§ **Action item**:
Go line by line through the records below. Copy whichever lines contain the string "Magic".

§ **Source information**:
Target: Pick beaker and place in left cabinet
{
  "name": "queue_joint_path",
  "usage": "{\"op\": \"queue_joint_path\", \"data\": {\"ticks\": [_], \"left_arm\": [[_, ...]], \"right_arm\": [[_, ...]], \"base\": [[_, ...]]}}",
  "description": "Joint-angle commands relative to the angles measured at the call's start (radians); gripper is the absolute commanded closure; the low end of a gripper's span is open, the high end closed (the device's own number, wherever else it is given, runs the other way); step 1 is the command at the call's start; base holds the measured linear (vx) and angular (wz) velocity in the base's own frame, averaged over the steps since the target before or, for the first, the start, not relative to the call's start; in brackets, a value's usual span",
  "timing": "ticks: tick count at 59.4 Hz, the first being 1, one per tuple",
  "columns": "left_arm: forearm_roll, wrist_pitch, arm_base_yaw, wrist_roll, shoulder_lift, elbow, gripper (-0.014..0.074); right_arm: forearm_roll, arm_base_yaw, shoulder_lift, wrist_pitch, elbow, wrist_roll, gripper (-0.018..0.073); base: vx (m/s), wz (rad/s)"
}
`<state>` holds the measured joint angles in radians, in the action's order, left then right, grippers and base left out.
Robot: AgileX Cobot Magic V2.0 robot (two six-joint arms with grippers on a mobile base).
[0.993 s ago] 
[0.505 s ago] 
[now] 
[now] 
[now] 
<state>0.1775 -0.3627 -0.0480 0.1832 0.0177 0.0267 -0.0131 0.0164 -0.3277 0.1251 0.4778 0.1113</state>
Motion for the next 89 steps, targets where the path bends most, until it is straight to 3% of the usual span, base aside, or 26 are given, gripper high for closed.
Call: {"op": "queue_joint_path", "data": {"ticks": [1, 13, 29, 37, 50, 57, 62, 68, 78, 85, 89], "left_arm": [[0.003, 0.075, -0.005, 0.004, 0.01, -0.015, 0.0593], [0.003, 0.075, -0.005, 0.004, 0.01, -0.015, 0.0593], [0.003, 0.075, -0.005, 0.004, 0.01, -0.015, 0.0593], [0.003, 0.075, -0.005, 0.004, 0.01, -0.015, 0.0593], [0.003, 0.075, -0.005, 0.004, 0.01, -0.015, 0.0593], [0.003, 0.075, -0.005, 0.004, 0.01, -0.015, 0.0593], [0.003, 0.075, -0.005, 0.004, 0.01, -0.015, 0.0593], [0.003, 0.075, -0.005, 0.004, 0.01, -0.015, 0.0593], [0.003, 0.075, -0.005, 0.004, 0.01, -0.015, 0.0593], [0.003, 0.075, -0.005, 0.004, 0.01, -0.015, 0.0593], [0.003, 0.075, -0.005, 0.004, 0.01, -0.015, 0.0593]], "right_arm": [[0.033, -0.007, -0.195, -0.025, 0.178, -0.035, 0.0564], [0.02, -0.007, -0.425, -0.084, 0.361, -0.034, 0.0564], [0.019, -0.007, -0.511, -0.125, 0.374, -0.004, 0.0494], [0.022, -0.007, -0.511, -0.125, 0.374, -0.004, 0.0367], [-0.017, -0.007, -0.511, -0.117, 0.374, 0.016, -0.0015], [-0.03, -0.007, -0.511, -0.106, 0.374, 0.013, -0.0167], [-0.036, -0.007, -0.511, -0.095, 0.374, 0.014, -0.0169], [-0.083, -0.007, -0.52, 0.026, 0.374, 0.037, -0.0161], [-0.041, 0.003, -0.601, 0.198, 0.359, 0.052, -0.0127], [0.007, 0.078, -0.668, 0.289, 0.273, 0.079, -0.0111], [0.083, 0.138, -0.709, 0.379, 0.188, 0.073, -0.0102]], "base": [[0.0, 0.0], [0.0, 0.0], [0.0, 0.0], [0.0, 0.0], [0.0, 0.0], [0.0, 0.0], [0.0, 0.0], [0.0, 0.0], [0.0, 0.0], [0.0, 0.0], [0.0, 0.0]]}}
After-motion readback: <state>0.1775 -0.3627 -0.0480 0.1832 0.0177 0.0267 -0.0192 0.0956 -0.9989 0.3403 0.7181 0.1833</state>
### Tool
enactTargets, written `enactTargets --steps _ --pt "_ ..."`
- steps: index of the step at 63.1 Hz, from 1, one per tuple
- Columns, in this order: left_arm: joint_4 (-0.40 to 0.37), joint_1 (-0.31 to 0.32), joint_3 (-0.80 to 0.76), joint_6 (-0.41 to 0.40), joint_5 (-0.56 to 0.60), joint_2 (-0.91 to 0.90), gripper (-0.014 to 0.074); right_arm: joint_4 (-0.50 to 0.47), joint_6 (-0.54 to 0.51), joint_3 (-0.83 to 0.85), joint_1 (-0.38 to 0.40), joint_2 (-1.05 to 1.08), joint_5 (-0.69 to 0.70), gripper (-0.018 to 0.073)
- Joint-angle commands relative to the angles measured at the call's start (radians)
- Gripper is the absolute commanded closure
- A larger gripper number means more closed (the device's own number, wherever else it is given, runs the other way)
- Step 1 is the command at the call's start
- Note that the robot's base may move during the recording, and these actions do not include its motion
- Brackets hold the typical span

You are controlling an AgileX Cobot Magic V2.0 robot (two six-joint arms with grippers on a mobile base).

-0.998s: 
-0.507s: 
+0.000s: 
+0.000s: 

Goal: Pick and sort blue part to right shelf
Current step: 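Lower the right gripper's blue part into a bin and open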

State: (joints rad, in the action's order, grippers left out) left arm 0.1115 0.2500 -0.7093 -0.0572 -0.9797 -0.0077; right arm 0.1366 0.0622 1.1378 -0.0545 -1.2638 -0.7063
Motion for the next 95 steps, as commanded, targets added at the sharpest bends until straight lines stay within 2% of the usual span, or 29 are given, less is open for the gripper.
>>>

§ **Answer box**:
Robot: AgileX Cobot Magic V2.0 robot (two six-joint arms with grippers on a mobile base).
You are controlling an AgileX Cobot Magic V2.0 robot (two six-joint arms with grippers on a mobile base).

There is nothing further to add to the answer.